# Records for this exercise

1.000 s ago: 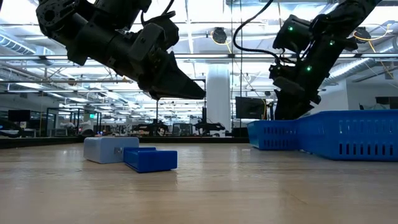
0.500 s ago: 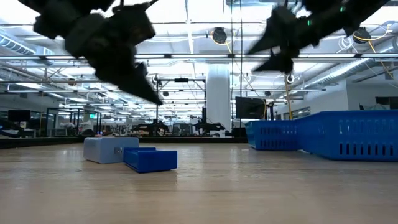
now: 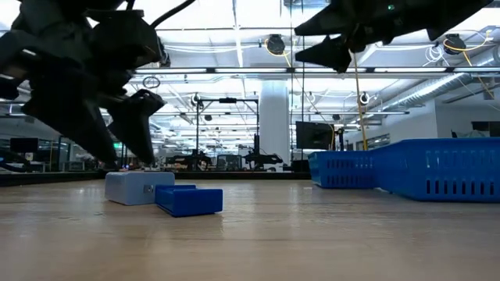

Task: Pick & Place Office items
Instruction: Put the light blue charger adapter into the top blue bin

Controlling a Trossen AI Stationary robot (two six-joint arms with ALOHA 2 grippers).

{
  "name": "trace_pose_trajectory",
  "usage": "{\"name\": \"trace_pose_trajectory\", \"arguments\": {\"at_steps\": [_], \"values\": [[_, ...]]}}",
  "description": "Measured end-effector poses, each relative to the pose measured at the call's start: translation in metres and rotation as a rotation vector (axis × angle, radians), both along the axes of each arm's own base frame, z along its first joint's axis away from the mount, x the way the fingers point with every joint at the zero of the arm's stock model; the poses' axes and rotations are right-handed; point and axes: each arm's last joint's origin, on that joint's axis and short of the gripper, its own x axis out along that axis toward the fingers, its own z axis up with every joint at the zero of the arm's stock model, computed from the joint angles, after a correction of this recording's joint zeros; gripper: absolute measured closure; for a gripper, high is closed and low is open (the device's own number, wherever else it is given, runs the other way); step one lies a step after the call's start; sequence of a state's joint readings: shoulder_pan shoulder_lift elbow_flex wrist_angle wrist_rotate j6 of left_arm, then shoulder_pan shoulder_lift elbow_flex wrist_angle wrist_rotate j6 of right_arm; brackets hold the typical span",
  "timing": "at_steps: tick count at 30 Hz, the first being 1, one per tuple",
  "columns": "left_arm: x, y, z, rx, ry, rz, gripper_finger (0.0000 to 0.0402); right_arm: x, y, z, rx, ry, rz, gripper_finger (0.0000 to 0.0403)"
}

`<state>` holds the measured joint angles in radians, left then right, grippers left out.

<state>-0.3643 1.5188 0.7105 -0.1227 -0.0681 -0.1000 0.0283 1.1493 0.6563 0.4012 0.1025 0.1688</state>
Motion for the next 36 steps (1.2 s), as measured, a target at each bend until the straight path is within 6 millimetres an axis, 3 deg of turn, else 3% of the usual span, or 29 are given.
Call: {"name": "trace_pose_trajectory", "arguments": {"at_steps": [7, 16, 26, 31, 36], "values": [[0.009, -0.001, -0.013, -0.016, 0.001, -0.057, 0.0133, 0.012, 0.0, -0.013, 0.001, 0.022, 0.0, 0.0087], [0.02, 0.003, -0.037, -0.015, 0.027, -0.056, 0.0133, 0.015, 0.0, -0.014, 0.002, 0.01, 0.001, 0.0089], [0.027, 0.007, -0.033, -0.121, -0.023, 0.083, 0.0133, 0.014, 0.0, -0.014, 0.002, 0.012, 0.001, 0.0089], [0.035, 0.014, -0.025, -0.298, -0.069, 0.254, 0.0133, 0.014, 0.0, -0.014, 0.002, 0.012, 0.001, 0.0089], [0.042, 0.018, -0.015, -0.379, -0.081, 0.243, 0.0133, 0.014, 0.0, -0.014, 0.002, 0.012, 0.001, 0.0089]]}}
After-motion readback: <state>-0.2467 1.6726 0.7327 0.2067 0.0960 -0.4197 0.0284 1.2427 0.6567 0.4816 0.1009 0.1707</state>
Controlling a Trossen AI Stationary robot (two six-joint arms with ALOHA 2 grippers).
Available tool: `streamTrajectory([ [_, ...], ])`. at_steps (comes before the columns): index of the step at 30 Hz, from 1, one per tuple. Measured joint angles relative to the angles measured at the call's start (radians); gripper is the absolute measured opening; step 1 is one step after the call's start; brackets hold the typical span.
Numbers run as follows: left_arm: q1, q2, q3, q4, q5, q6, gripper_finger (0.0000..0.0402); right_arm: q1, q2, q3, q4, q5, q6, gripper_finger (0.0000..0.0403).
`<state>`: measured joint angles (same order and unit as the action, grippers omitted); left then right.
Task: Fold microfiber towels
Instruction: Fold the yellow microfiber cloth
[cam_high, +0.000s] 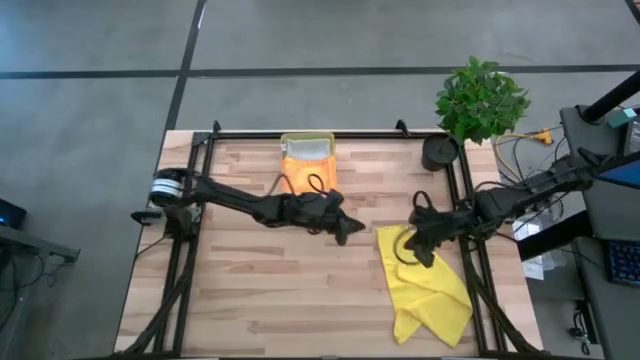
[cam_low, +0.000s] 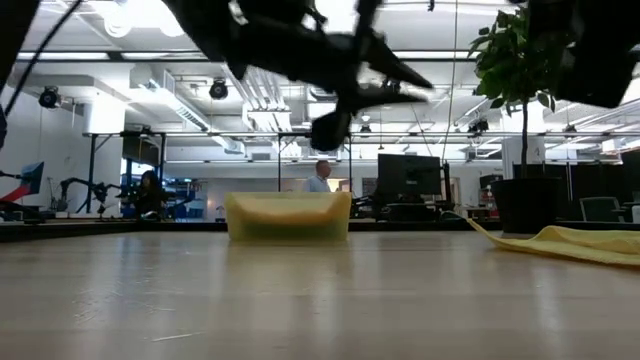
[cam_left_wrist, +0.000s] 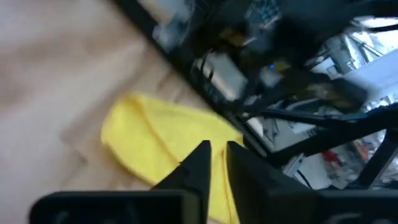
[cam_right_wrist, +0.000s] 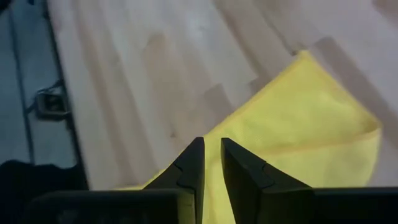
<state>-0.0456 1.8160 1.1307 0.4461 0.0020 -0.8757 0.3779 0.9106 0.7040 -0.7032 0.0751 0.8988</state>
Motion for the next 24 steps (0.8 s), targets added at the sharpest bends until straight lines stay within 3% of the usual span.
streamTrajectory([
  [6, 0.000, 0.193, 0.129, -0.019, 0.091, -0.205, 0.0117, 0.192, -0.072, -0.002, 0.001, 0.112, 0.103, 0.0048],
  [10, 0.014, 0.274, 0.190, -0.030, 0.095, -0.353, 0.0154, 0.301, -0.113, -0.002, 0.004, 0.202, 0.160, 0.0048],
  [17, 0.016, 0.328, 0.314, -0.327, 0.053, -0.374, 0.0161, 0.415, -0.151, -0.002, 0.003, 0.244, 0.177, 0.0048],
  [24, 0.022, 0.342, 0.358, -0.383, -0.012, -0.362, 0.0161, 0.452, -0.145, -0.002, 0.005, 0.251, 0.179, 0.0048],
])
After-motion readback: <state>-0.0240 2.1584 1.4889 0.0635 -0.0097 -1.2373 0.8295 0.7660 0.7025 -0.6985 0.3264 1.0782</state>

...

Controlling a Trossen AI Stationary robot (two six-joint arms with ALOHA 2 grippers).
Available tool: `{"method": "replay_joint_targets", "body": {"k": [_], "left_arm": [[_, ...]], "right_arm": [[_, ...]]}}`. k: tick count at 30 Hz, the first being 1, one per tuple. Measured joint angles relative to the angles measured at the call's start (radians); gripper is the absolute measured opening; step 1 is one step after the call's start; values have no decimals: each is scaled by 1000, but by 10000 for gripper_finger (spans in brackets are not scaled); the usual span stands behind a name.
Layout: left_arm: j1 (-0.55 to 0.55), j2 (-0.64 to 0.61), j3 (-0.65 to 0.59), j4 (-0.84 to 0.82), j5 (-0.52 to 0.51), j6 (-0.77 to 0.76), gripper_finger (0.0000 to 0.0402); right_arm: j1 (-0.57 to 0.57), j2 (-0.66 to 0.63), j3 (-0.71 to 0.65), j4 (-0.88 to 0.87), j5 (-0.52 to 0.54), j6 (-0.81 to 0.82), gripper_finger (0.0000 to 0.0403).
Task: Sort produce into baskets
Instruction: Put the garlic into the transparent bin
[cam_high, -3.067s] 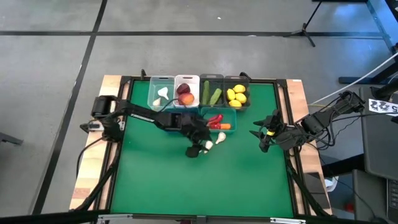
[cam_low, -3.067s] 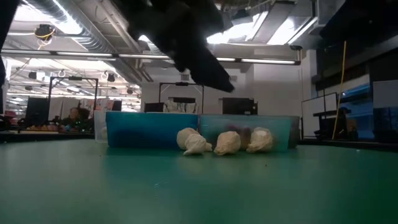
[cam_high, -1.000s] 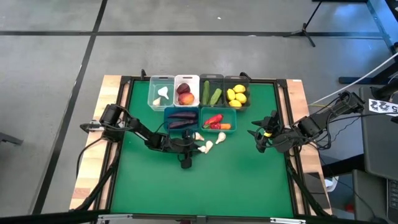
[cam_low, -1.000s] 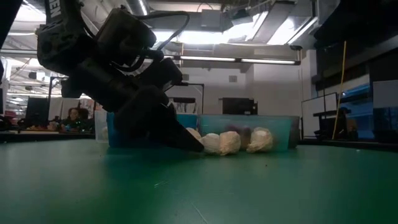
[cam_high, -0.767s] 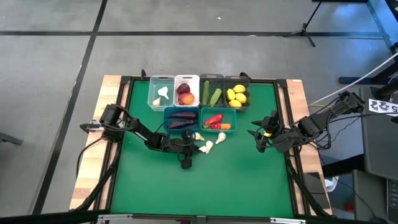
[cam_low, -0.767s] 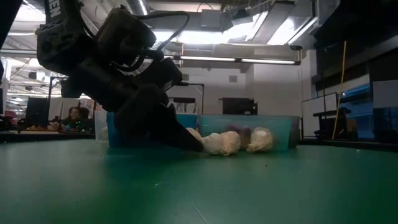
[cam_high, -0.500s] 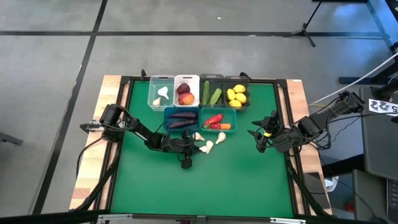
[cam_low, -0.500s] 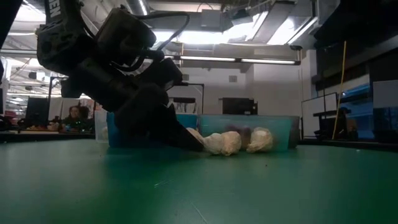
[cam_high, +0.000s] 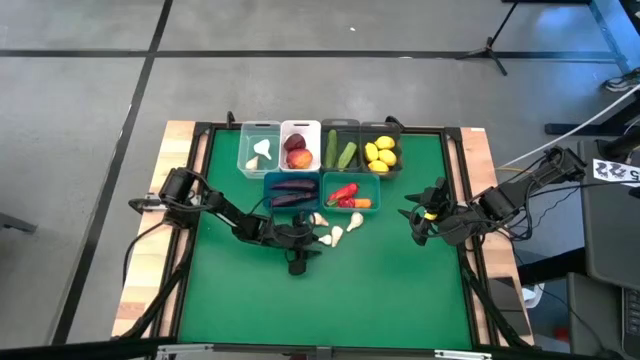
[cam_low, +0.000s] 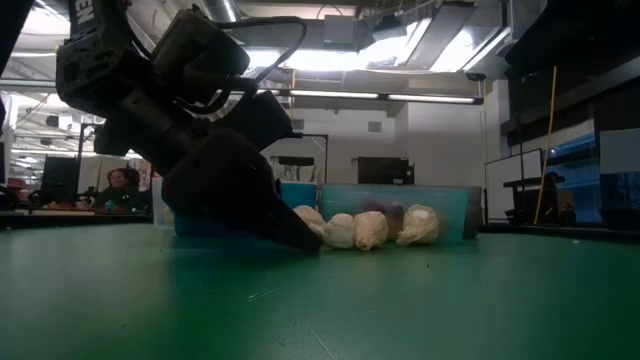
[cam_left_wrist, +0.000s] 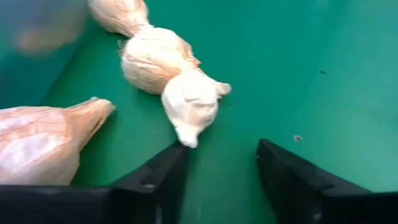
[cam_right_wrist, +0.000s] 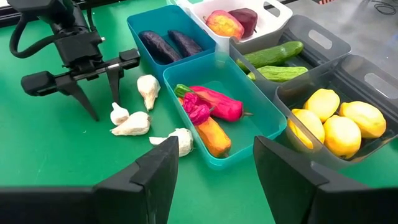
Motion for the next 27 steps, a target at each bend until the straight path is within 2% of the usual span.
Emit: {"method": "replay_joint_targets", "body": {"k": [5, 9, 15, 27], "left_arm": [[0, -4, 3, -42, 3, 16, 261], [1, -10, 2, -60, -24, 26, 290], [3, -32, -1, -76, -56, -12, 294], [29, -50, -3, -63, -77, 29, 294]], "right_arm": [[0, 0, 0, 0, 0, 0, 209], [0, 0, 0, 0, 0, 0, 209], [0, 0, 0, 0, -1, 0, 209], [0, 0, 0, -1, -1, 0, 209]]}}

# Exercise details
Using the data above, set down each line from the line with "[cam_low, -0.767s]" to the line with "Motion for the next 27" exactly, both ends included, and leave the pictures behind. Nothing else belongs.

# Solution
[cam_low, -0.767s] 
[cam_high, -0.500s] 
[cam_low, -0.500s] 
[cam_high, +0.000s] 
[cam_low, +0.000s] 
[cam_left_wrist, +0.000s] 
[cam_right_wrist, +0.000s] 
Motion for the next 27 steps, a target at each bend until the straight path is within 2% of the usual span.

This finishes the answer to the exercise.